If Sinclair were a private firm, it would be free to destroy its bottom line in the name of ideology. But Sinclair is public, and its stockholders are mad. Recently, several clients of the San Diego securities litigation law firm Lerach Coughlin Stoia Geller Rudman Robbins -- most of them big institutional investors like 1199 SEIU Greater New York pension fund -- inquired about filing suit against the broadcast company.
But when William Lorach, a partner in the law firm, started looking into Sinclair, he realized that several of the company's senior executives and one member of its board of directors unloaded all their stock before the price tumbled. Now, in addition to suing Vice President Frederick Smith, Vice President J. Duncan Smith and director Robert E. Smith for driving down Sinclair's stock price, Lorach is also accusing them of insider trading.

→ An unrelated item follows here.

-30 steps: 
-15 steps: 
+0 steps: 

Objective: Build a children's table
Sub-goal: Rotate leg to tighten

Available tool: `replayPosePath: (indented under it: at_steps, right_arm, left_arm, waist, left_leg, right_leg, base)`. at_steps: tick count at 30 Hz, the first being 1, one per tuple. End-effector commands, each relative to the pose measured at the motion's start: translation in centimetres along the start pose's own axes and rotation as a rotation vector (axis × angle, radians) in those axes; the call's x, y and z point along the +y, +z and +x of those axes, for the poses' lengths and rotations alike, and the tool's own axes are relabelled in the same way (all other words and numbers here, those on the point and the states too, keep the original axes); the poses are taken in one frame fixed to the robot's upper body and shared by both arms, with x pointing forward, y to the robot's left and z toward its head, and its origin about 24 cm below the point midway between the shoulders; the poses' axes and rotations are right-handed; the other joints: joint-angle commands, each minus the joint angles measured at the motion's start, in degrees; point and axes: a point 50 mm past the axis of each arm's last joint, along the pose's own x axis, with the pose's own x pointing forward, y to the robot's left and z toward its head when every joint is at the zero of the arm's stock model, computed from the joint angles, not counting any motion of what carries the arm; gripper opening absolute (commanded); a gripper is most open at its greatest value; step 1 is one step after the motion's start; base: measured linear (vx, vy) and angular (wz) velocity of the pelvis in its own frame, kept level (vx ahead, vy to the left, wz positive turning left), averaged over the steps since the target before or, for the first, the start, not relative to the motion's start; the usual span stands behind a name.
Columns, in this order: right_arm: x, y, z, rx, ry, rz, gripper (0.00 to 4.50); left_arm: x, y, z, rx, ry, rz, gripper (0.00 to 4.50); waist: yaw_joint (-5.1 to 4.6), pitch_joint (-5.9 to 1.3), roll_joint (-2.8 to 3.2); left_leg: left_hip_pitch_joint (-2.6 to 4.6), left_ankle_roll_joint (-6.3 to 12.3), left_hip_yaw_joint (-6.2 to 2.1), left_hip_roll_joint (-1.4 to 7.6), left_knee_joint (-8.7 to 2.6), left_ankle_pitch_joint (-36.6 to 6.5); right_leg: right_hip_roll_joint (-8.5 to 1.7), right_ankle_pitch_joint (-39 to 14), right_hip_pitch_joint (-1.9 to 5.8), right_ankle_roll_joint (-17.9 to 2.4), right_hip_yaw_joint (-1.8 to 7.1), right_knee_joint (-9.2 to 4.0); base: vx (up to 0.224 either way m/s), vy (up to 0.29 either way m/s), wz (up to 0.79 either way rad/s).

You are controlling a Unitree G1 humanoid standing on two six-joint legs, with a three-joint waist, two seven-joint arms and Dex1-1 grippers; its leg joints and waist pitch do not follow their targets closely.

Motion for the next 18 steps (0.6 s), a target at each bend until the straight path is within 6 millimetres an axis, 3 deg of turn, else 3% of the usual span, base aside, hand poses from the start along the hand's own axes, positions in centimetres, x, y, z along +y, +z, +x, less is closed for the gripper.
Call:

"We have discovered that senior executives and a director of Sinclair appear to have taken advantage of their inside knowledge of the Company’s business and prospects to sell over $18.5 million worth of Sinclair stock, most of which sales took place near the stock’s 52-week high of almost $15.50 per share," Lorach wrote in a letter to Sinclair's board. "Specifically, Sinclair Vice President Frederick G. Smith sold 75,000 shares of Sinclair stock on December 23, 2003 at $14.30 per share for total proceeds exceeding $1 million. This sale by Frederick Smith represented nearly 15% of his total Sinclair holdings. Sinclair Director Robert E. Smith has, between December 30, 2003 and April 7, 2004, sold nearly 1 million shares of Sinclair stock – virtually 100% of his holdings – at an average price of well over $13 per share, pocketing $13.2 million in proceeds. And Sinclair Vice President J. Duncan Smith, between December 12, 2003 and January 8, 2004, sold nearly 300,000 shares of Sinclair stock – virtually 100% of his holdings – at an average price of over $14.30 per share, pocketing nearly $4.5 million in proceeds."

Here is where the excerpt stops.